By Jean Lim
On October 8, oil and gas development was the focus of both a 5 p.m. inspector informal Q & A and a 10 p.m. Oil and Gas Update on the Council Agenda. Some highlights were:
- The City and County of Broomfield (CCOB) will announce a new health complaint process on October 9. It will involve an interview process of those who file complaints and voluntary sharing of physician information. This is to better gather data on the nosebleeds, respiratory and other health issues being experienced by those living near the Extraction pads. This information was shared in response to a question raised by Council Member Shaff and public comments made by Wildgrass resident Jean Lim (author). Council Member Castriotta said she counted 14 complaints of children with unexplained nosebleeds in the past two weeks. Council Member Groom asked if the Staff was looking into “something else happening” besides oil and gas development that could account for the nosebleeds.

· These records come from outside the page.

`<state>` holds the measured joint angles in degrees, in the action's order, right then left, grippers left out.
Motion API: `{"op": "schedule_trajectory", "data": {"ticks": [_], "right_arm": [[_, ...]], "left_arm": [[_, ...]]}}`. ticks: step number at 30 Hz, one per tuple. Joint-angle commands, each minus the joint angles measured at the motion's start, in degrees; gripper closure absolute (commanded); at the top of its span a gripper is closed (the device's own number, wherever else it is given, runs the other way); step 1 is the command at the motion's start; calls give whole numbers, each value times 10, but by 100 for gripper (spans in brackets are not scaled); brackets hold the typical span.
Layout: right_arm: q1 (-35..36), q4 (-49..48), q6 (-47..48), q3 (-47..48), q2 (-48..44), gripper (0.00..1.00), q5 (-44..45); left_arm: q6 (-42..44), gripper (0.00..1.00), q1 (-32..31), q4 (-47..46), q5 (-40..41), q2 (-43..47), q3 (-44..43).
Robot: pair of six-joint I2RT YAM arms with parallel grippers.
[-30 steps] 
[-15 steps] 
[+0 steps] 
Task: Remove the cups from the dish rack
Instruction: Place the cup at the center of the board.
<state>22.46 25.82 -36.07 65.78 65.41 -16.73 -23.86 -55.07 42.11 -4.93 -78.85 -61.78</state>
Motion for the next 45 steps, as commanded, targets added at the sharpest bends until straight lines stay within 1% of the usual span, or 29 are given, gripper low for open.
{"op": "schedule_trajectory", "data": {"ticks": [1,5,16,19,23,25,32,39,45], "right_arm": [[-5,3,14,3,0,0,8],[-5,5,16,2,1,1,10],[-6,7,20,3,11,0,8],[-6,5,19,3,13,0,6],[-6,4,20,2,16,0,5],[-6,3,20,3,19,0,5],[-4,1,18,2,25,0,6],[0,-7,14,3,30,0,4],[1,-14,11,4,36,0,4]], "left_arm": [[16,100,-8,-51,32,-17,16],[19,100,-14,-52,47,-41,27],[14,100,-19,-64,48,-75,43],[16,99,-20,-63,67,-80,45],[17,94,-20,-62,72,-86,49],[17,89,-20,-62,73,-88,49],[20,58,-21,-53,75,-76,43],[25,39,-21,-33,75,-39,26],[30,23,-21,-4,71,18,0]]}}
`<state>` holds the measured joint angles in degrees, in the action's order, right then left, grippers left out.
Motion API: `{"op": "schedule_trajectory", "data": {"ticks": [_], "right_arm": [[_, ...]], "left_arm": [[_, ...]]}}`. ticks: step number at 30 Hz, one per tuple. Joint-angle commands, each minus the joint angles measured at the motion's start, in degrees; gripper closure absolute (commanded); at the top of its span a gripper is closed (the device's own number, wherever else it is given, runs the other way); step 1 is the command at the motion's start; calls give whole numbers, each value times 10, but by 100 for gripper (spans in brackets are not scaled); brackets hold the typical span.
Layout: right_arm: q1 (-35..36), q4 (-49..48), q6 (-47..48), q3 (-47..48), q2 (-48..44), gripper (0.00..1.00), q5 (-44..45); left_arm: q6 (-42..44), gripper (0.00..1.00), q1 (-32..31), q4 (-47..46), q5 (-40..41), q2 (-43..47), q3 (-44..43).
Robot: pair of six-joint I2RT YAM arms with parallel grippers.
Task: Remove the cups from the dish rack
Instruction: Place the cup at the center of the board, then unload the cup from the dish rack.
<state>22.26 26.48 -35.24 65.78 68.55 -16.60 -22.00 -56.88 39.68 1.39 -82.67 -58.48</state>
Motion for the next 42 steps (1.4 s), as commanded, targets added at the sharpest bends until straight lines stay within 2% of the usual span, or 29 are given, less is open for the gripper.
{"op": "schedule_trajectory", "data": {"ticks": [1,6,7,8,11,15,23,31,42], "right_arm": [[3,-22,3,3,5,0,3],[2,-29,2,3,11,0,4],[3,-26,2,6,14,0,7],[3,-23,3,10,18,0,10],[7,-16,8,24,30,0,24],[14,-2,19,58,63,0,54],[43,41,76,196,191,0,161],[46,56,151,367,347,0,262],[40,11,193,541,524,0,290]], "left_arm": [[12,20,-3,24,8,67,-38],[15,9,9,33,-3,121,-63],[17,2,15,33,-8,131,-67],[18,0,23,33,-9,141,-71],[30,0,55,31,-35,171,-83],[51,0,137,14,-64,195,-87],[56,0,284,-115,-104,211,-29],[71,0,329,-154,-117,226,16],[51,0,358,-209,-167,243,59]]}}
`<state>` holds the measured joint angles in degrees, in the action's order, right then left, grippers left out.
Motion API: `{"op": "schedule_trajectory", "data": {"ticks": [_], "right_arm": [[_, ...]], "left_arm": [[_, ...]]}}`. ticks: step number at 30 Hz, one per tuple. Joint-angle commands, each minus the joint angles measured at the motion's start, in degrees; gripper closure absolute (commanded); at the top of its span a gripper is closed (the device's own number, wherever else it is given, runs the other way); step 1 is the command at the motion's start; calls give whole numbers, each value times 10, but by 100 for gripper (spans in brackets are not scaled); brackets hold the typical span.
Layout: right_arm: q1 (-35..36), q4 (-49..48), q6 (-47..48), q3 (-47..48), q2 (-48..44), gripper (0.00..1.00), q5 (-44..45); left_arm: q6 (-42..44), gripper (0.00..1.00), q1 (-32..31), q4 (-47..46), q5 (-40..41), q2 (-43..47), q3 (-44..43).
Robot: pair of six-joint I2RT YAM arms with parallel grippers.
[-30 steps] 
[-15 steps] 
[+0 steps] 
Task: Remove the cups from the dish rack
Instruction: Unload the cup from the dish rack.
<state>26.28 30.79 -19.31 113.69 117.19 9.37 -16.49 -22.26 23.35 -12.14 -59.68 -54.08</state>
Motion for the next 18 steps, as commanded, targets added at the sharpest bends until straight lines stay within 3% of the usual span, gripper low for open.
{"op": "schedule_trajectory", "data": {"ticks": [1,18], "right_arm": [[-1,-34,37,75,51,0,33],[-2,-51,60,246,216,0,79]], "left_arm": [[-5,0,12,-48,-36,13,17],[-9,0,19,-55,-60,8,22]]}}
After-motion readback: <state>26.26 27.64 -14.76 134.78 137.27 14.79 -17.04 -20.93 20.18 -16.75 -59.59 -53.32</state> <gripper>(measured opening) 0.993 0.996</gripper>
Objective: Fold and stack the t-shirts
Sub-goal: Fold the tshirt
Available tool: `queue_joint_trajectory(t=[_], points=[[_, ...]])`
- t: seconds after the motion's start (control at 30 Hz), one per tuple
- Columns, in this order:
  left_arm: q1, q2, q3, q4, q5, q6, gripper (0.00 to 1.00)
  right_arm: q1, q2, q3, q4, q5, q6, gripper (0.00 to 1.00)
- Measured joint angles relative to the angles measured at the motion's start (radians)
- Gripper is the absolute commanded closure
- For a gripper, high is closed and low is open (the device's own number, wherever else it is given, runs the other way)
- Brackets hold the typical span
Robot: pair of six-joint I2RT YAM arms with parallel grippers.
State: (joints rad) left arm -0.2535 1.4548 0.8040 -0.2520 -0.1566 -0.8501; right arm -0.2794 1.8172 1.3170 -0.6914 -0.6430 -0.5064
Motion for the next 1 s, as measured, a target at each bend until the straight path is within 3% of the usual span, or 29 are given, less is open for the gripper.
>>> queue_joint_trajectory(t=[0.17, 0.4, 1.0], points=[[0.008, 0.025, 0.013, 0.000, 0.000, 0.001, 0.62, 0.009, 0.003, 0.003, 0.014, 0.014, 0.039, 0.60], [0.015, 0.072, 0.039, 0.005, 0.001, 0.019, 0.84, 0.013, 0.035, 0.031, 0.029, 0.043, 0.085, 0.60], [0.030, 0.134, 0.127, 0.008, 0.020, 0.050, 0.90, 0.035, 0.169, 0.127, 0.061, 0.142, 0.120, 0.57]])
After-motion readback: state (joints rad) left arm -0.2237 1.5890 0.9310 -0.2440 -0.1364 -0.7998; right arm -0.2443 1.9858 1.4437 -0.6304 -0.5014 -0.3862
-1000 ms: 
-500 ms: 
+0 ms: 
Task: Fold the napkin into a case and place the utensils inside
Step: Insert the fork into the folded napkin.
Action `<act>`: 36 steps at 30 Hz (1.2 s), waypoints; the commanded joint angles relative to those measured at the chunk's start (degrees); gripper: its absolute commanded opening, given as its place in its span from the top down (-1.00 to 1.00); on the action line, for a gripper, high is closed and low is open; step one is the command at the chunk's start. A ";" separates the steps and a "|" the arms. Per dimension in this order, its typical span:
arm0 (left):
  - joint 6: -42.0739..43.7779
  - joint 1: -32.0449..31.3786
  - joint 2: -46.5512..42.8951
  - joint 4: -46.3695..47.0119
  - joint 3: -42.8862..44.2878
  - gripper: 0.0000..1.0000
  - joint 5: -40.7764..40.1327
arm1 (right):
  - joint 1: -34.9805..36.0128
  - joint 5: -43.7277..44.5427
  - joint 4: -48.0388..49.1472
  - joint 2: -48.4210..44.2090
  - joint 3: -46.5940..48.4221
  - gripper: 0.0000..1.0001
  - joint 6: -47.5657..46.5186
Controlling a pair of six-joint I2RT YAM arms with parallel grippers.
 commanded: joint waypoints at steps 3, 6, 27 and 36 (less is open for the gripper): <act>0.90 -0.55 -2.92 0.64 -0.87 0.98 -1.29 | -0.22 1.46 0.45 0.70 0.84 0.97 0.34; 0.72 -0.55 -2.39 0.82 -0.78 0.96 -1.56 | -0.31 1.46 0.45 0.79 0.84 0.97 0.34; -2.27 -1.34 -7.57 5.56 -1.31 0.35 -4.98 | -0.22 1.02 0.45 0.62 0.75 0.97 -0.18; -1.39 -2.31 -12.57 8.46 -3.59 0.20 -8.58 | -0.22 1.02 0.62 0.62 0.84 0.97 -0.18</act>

CCOB Manager Jennifer Hoffman said that her “heart breaks” when she reads every health complaint, but that the Colorado Department of Public Health and Environment will not give a stronger response until there is more correlative data. Assistant Director of Special Initiatives Laura Davis said that CCOB is considering hiring an epidemiologist to look for statistical clusters.
- Isotopic tests are due back on October 9 to determine the source of the methane leak near plugged and abandoned Davis 43-6 well under Graham Peak Way in Anthem Highlands. Deep probes were done at 5 feet, 8 – 9 feet, and about 18 feet to native soil. After Xcel pressure tests showed no leaks in utilities pipes, Ms. Davis said other sources could be biogenic, sanitary sewer, or from an old landfill. Residents are concerned that pressure from nearby Extraction drilling could have caused the leak, as the case with the Extraction accident at Berthoud.
Director of Special Initiatives Tami Yellico stated that they have determined that the location of the methane leak is restricted to less than 50 feet from the well.
- Flowback began on Interchange B on October 2 (i.e. process of allowing fluids to flow from a well after fracking). Ms. Yellico reported that there have not yet been any overflow conditions resulting in the need to vent. Council Member Kreeger asked if the closed loop system was fully in place. Ms. Yellico replied yes for the Interchange B Pad, but that one bore under 160th west of Interchange B was just fixed and needs approval.
- The three CCOB inspectors and two Colorado Oil and Gas Conservation Commission (COGCC) inspectors were available in the lobby from 5 p.m. to 6 p.m. for questions. They displayed IR equipment and described to residents the safety mechanisms in place which can be used to kill the product flow in an emergency during flowback.
CCOB Inspector Ed Pottoroff gave a 10 minute presentation at 10 p.m. on inspection procedures. This covered inspection of existing facilities and plugged and abandoned wells, where they look for leak and spills. It also included inspection of new facilities through all phases of construction, drilling, completion and production with each having its own checklist from Best Management Practices, the risk assessment, and the Comprehensive Drilling Plan. He stated that they are on the Extraction sites every day.